俺がリルンの本心が分からずに困惑していると、フィーネが少し強めにリルンの頭を撫でた。
『な、何をする!』
「リルンは素直じゃないんだから。エリクが仲間になってくれて嬉しいならちゃんと言いなさい」
『……別に嬉しいわけでは』
「へぇ〜そうなんだ。じゃあエリクに美味しくて貴重な果物を作り出してもらわなくて良いの? 美味しいパンが焼けるのになぁ」
『なっ!』
フィーネが発した言葉に、リルンは大きく反応した。リルンはパンが好きなのかもしれないな。
『……エ、エリク、歓迎しよう』
「エリク、リルンは素直じゃないけど悪い子じゃないんだよ。ごめんね」
「いや、気にしないで。なんとなくさっきのやり取りで分かったから。あの……リルンって呼んでいい?」
少しでも仲良くなりたいと思って話しかけると、リルンはさっきよりも緩んだ表情で頷いてくれた。
『……許そう』
「もう、ほんっとうに素直じゃないんだから。でもエリク、そもそもエリクにこの子たちの声が聞こえてる時点で受け入れられてるよ。神獣は声を聞かせる相手を選べるらしいから」
「そうなんだ。……そういえば普通に受け入れてたけど、神獣って人の言葉を話せるんだな」
『この世界にある言語はどれも話せるよ!』
ラトが二つ目のファムの実を頬張りながら言った言葉に、リルンも当然だと頷く。
『この大陸の言葉だけでなく、別の大陸の言葉や少数部族の言葉まで話せるぞ』
「それは凄いな……」
『ふふんっ、神獣だからな』
リルンは褒められたことが嬉しいのか、顎を少し上げて得意げだ。
『ねぇねぇ、エリク。この木に成ってるコルンの実を全部ファムの実にできる?』
「多分できると思うけど……」
『じゃあお願いしてもいい!? こんなにファムの実が手に入るなんて幸せだなぁ』
「エリク、ラトが我儘を言ってごめんね」
「いや、気にしなくていいよ。触るだけだしさ。それよりもこのファムの実って何なんだ? それに何でコルンの実がファムの実になるって分かったんだ?」
俺をここに連れてきたってことは、少なからずファムの実になることを予想してたんだよなと思ってそう聞くと、その疑問にはラトが答えてくれた。
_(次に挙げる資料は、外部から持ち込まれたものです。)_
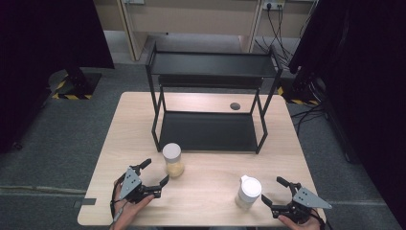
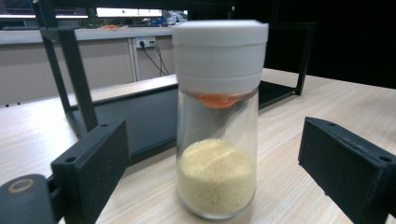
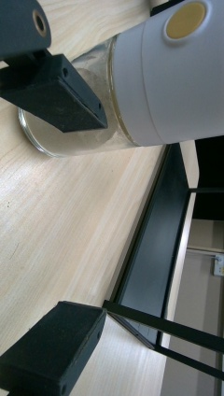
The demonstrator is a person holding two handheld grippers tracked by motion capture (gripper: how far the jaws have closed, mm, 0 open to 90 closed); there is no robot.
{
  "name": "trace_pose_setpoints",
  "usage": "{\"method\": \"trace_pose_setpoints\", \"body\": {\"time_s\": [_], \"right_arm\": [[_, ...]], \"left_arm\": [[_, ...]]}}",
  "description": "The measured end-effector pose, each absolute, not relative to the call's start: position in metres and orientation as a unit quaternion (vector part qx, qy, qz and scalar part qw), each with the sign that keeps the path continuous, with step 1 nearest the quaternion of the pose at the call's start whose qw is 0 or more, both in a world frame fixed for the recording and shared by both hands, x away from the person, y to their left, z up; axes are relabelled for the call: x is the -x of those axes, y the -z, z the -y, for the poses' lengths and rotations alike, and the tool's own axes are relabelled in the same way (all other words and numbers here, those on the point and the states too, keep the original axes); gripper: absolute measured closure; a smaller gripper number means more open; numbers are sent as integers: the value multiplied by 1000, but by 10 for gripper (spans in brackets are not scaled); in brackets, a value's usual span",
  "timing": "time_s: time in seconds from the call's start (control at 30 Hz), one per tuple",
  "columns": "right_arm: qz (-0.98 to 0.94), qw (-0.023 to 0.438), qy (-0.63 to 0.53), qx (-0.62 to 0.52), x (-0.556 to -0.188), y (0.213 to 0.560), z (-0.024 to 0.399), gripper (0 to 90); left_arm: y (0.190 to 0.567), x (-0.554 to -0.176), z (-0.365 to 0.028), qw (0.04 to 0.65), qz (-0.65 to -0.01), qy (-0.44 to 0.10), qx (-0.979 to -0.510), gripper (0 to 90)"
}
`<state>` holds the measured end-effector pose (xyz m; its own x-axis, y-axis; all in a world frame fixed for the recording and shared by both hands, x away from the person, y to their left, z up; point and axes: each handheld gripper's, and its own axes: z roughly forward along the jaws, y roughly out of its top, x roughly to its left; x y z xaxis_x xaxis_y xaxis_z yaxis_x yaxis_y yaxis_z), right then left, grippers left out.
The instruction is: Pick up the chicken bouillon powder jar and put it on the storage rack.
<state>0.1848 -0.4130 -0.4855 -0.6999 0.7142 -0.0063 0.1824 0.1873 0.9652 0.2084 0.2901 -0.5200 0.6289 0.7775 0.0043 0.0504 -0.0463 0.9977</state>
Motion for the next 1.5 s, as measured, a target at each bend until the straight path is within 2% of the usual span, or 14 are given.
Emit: {"method": "trace_pose_setpoints", "body": {"time_s": [0.93,1.5], "right_arm": [[-729,237,-561,-313,-184,486,413,90],[-728,237,-562,-314,-184,486,413,90]], "left_arm": [[498,-241,-274,632,-280,-296,-660,159],[496,-258,-259,625,-286,-301,-661,224]]}}
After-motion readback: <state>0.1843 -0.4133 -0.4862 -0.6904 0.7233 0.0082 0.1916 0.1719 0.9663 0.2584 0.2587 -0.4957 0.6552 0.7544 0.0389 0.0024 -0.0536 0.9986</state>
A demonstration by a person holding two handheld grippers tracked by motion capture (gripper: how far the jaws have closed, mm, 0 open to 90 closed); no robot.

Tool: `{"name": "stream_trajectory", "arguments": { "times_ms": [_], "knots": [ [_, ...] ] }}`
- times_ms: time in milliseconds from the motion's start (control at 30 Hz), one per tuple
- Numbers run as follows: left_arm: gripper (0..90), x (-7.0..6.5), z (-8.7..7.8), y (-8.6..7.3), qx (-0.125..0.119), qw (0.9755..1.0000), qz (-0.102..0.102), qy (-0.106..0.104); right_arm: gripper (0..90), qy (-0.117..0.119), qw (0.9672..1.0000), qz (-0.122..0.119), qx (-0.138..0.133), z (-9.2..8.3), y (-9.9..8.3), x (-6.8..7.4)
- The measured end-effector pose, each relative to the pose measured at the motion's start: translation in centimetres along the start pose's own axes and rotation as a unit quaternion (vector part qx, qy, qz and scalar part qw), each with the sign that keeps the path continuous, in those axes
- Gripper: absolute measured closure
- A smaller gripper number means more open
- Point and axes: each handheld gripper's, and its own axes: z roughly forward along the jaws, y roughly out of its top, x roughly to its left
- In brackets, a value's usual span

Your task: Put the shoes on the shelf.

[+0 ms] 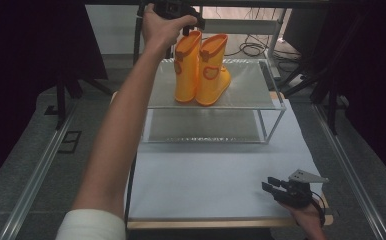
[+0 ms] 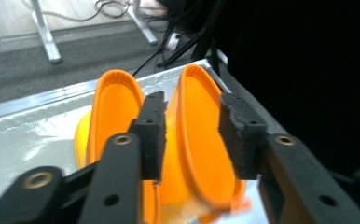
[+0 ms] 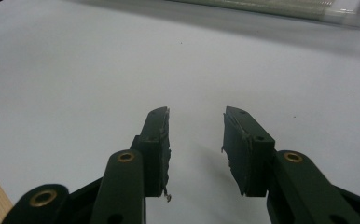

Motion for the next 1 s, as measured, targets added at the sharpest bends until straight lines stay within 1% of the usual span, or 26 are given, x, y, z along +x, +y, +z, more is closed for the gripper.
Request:
{"name": "stream_trajectory", "arguments": {
  "times_ms": [67,133,267,400,467,533,633,733,800,933,1000],
  "knots": [
    [66.4,-0.2,-0.9,-0.4,-0.005,0.9999,0.004,-0.008,59.8,-0.002,1.0,0.0,-0.001,-0.1,0.0,0.0],
    [68.2,-0.4,-2.1,-1.0,-0.004,0.9998,0.015,-0.008,59.7,-0.004,1.0,0.0,-0.001,-0.1,0.1,0.0],
    [72.8,-0.4,-3.8,-2.1,-0.008,0.9996,0.025,-0.007,59.4,-0.006,1.0,0.002,-0.004,-0.2,0.1,0.0],
    [78.1,0.0,-4.5,-3.6,0.003,0.9995,0.032,-0.001,58.9,-0.01,0.9999,0.004,-0.006,-0.4,0.1,-0.1],
    [82.1,0.4,-4.4,-4.6,0.007,0.9993,0.035,0.004,58.6,-0.012,0.9999,0.006,-0.007,-0.4,0.1,-0.2],
    [85.1,0.8,-4.3,-5.4,0.016,0.9992,0.037,0.001,58.6,-0.014,0.9999,0.007,-0.007,-0.5,0.0,-0.3],
    [89.0,1.5,-4.1,-6.6,0.024,0.999,0.036,0.004,58.5,-0.015,0.9998,0.008,-0.007,-0.6,0.0,-0.4],
    [89.7,2.4,-4.0,-7.8,0.03,0.9988,0.036,0.011,58.4,-0.015,0.9998,0.008,-0.007,-0.5,0.0,-0.4],
    [89.8,3.2,-3.6,-8.7,0.038,0.9987,0.033,0.012,58.4,-0.015,0.9998,0.007,-0.006,-0.5,0.0,-0.4],
    [89.8,4.8,-2.3,-10.6,0.054,0.998,0.026,0.021,58.4,-0.015,0.9999,0.006,-0.003,-0.4,0.0,-0.4],
    [89.8,5.4,-1.7,-11.3,0.061,0.9976,0.024,0.025,58.4,-0.016,0.9999,0.004,-0.002,-0.3,0.0,-0.4]
  ]
}}
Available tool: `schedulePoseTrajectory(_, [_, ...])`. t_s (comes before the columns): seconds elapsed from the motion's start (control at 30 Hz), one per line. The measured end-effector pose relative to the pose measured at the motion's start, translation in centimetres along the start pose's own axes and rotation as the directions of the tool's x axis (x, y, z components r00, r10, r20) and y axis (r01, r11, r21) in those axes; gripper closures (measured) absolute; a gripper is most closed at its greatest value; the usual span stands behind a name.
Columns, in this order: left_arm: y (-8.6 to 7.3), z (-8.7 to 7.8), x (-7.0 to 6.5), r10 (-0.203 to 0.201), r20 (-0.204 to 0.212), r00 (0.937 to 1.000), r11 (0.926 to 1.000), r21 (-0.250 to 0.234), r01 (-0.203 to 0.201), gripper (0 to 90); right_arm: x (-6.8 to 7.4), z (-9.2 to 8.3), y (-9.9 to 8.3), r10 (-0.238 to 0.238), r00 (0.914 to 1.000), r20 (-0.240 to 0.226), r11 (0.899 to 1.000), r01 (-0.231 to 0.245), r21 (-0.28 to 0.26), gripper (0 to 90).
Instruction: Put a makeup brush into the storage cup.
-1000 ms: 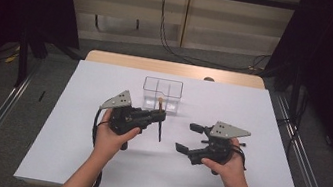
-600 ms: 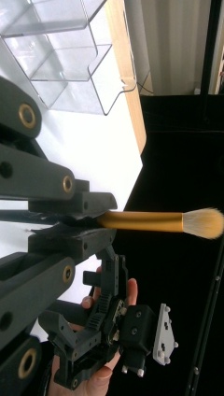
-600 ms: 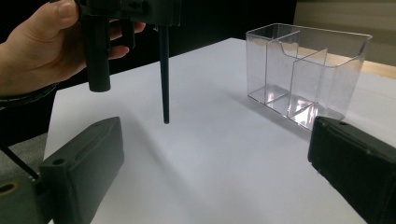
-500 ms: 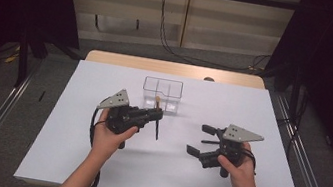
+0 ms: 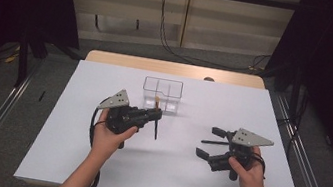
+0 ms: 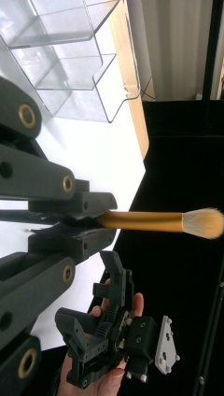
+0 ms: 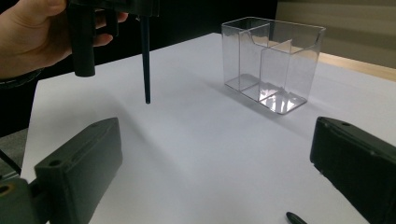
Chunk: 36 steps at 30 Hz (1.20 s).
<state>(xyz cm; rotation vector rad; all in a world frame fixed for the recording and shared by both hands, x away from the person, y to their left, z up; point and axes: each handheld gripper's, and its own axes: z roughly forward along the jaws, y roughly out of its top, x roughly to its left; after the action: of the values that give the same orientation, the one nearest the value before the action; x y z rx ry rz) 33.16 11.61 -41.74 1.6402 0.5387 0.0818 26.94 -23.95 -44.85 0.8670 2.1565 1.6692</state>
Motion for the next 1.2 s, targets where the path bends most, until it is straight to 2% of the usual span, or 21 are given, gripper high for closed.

『最初にエリクが変質させた植物を見たら、基本的には同じ種類の上位種になってたからね。ファムの実はコルンの実と似た性質を持つから、もしかしたらと思って』
ファムの実とコルンの実が似た性質を持つのか……色合いとか全然違うのに不思議だな。
『それからファムの実は、基本的に標高の高い場所に成る木の実だよ。錬金にも使えるし、薬の素材にもなるはず。この辺ではあんまり採れないかな』
おおっ、錬金にも使えるのはいいな。俺も俄然興味が湧いてくる。後で錬金する時に使ってみたいな。
「それならたくさん採っていこう」
『うん!』
たくさんという言葉にラトは瞳を輝かせ、俺の腕の中で嬉しそうに尻尾を振った。
「じゃあエリク、仲間になるにあたってお互いにもっと詳しい自己紹介をし合おうか。ラトとリルンのことについても話したいし……草原にある岩場とかでお昼ご飯を食べながらでも良い?」
「うん。ただ俺はお昼を持ってきてないんだ。だから何か果物とかを採取できるとありがたいんだけど……」
周囲の木々を見渡しながらそう伝えると、フィーネは心配いらないと言うように笑顔で首を横に振った。そして鞄から美味しそうなパンを取り出す。
「たくさん持ってるからエリクにもあげるよ」
「……いいの?」
「もちろん」
「じゃあ、お言葉に甘えようかな……」
あまりにも美味しそうな匂いに釣られると、フィーネは笑顔で頷いてくれた。